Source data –

**********

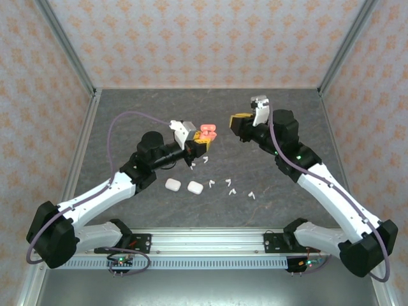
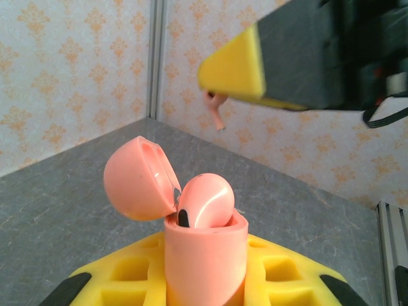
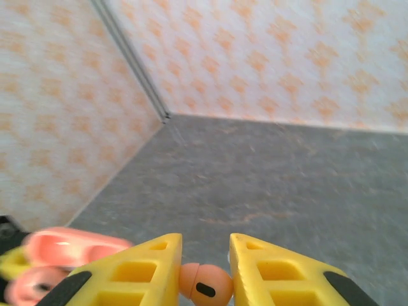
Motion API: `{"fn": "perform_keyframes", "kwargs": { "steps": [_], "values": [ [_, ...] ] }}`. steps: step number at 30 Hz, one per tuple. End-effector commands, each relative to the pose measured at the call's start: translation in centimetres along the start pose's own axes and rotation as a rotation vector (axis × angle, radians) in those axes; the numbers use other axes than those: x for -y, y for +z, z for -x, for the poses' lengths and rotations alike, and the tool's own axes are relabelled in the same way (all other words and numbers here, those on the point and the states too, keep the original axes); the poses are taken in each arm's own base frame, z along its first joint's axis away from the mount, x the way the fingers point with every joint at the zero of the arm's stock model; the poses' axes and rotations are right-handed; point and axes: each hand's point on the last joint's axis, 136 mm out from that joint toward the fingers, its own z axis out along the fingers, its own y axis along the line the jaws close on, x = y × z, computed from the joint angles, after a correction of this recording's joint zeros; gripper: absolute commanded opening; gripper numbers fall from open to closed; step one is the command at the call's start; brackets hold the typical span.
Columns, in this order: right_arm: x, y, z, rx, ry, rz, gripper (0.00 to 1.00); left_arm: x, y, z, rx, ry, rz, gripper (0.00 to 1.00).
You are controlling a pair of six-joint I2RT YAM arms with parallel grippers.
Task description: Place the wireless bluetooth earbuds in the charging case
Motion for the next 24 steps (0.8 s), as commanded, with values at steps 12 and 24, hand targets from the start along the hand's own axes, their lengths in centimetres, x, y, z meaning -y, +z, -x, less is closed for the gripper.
{"fn": "perform_keyframes", "kwargs": {
  "steps": [12, 24],
  "values": [
    [-4.8, 1.9, 1.4, 0.066, -0.118, 0.098, 0.25, 1.0, -0.3, 2.5, 0.078, 0.017, -0.033, 0.0],
    [-4.2, 2.3, -1.1, -0.006, -0.095, 0.088, 0.25, 1.0, -0.4, 2.6, 0.079, 0.025, -0.03, 0.0]
  ]
}}
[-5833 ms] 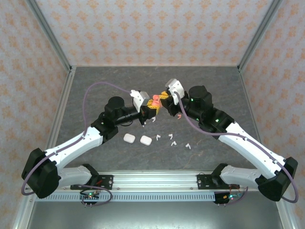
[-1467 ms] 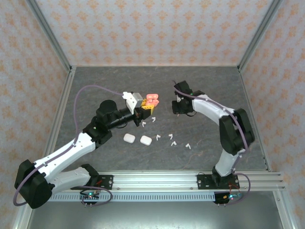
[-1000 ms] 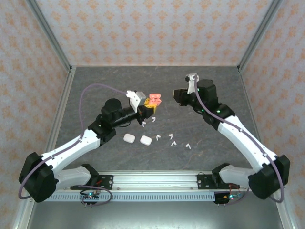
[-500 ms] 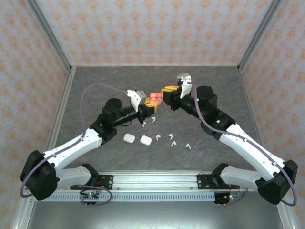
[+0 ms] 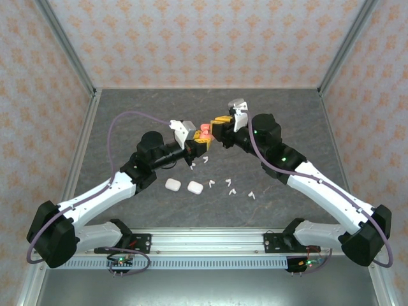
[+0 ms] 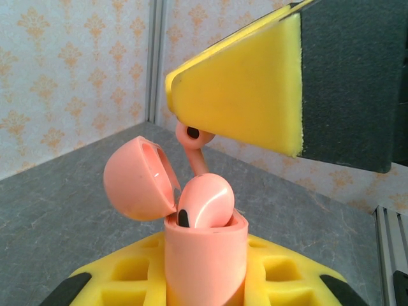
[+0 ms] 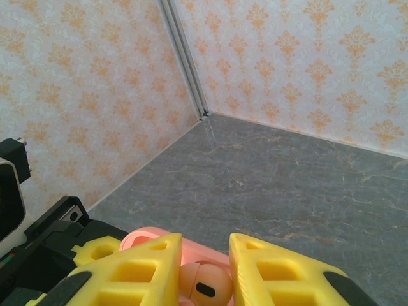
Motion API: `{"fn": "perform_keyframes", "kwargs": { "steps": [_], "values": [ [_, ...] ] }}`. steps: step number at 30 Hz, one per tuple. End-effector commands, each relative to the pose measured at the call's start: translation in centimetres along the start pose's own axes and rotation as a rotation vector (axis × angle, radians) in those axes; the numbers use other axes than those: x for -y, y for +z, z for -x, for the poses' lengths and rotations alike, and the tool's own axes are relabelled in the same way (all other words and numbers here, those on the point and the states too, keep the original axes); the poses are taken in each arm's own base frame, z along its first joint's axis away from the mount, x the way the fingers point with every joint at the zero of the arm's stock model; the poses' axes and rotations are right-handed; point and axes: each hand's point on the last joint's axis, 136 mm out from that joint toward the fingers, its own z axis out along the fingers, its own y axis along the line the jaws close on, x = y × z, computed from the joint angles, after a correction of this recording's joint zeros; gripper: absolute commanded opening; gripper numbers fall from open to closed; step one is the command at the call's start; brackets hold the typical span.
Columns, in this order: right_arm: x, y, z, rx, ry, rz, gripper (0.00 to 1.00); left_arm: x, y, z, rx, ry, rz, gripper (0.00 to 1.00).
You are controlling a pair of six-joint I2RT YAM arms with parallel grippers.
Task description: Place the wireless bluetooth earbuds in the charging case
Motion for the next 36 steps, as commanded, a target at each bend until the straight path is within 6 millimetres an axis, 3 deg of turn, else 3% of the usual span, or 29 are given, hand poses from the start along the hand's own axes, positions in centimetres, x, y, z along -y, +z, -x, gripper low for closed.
{"fn": "perform_keyframes", "kwargs": {
  "steps": [1, 19, 27, 36],
  "values": [
    [-0.3, -0.3, 0.3, 0.009, -0.006, 0.005, 0.25, 1.0, -0.4, 2.4, 0.07, 0.028, -0.027, 0.0],
    [-1.0, -0.1, -2.5, -0.081, 0.074, 0.066, 0.25, 1.0, -0.5, 2.5, 0.086, 0.024, -0.025, 0.0],
    [-1.7, -0.1, -2.4, -0.077, 0.131, 0.101, 0.26, 1.1, -0.7, 2.7, 0.093, 0.024, -0.029, 0.0],
    [-2.4, -1.0, 2.3, -0.006, 0.178, 0.144, 0.41, 1.1, -1.0, 2.5, 0.09, 0.023, -0.023, 0.0]
  ]
}}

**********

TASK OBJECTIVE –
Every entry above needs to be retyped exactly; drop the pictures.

RESPONSE AREA –
Motion API: `{"fn": "perform_keyframes", "kwargs": { "steps": [_], "values": [ [_, ...] ] }}`. steps: step number at 30 Hz, one per tuple. End-effector commands, each relative to the pose measured at the call's start: translation in centimetres along the start pose's own axes and rotation as a rotation vector (axis × angle, radians) in those axes; the numbers use other axes than those: x for -y, y for +z, z for -x, for the poses' lengths and rotations alike, and the tool's own axes are relabelled in the same way (all other words and numbers here, those on the point and the states too, keep the original axes); the poses are taken in each arm's own base frame, z along its first joint's axis away from the mount, x the way the fingers point with every joint at the zero of the arm's stock model; the poses' axes and rotations are right-handed; point and axes: each hand's point on the last joint's axis, 136 mm out from that joint toward the fingers, its own z axis out along the fingers, its own y axis along the line the jaws close on, x = y × z, computed from the joint angles, after a correction of this recording's joint zeros; gripper: absolute commanded opening; gripper numbers fall from open to closed; step one is the command at the call's start; brackets hold the typical span.
Columns, in this order: right_arm: x, y, z, rx, ry, rz, gripper (0.00 to 1.00); left_arm: x, y, z, rx, ry, rz, gripper (0.00 to 1.00).
You are controlling a pair of six-joint I2RT YAM arms with parallel grippers.
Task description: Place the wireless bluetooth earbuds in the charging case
Motion for the next 24 steps (0.8 s), as commanded, with values at steps 12 and 24, hand targets from the start along the hand's own axes, their lengths in centimetres, x, y, z meaning -y, +z, -x, less is closed for the gripper.
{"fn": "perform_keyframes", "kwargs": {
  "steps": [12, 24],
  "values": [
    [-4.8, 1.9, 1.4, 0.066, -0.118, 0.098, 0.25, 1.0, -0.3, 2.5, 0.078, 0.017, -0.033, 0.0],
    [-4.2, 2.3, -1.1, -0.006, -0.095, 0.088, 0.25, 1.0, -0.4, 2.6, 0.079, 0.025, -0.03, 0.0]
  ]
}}
[-5833 ms] 
[-1467 ms] 
[-1000 ms] 
[-500 ms] 
[+0 ms] 
[+0 ms] 
[+0 ms] 
Motion API: `{"fn": "perform_keyframes", "kwargs": { "steps": [_], "values": [ [_, ...] ] }}`. steps: step number at 30 Hz, one per tuple. End-effector commands, each relative to the pose measured at the call's start: translation in centimetres along the start pose's own axes and rotation as a rotation vector (axis × angle, radians) in those axes; the numbers use other axes than those: x for -y, y for +z, z for -x, for the poses' lengths and rotations alike, and the tool's own axes are relabelled in the same way (all other words and numbers here, those on the point and the states too, keep the original axes); the poses are taken in each arm's own base frame, z along its first joint's axis away from the mount, x the way the fingers point with every joint at the zero of the arm's stock model; the poses' axes and rotations are right-handed; point and axes: each hand's point on the last joint's axis, 136 mm out from that joint toward the fingers, its own z axis out along the fingers, its own y axis along the line the jaws close on, x = y × z, computed from the joint angles, after a correction of this recording's joint zeros; gripper: absolute commanded opening; gripper numbers fall from open to closed; step one is the command at the call's start; brackets hold the typical span.
Columns, in this order: right_arm: x, y, z, rx, ry, rz, gripper (0.00 to 1.00); left_arm: x, y, z, rx, ry, rz, gripper (0.00 to 1.00).
You are controlling a pair of six-joint I2RT YAM arms with parallel grippers.
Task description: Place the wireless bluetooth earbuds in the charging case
Motion for the next 36 steps, as commanded, a target at each bend until the straight path is within 6 millimetres an axis, 3 deg of turn, else 3% of the usual span, or 29 are given, hand poses from the start along the hand's own axes, positions in centimetres, x, y, z along -y, +z, -x, gripper low for closed.
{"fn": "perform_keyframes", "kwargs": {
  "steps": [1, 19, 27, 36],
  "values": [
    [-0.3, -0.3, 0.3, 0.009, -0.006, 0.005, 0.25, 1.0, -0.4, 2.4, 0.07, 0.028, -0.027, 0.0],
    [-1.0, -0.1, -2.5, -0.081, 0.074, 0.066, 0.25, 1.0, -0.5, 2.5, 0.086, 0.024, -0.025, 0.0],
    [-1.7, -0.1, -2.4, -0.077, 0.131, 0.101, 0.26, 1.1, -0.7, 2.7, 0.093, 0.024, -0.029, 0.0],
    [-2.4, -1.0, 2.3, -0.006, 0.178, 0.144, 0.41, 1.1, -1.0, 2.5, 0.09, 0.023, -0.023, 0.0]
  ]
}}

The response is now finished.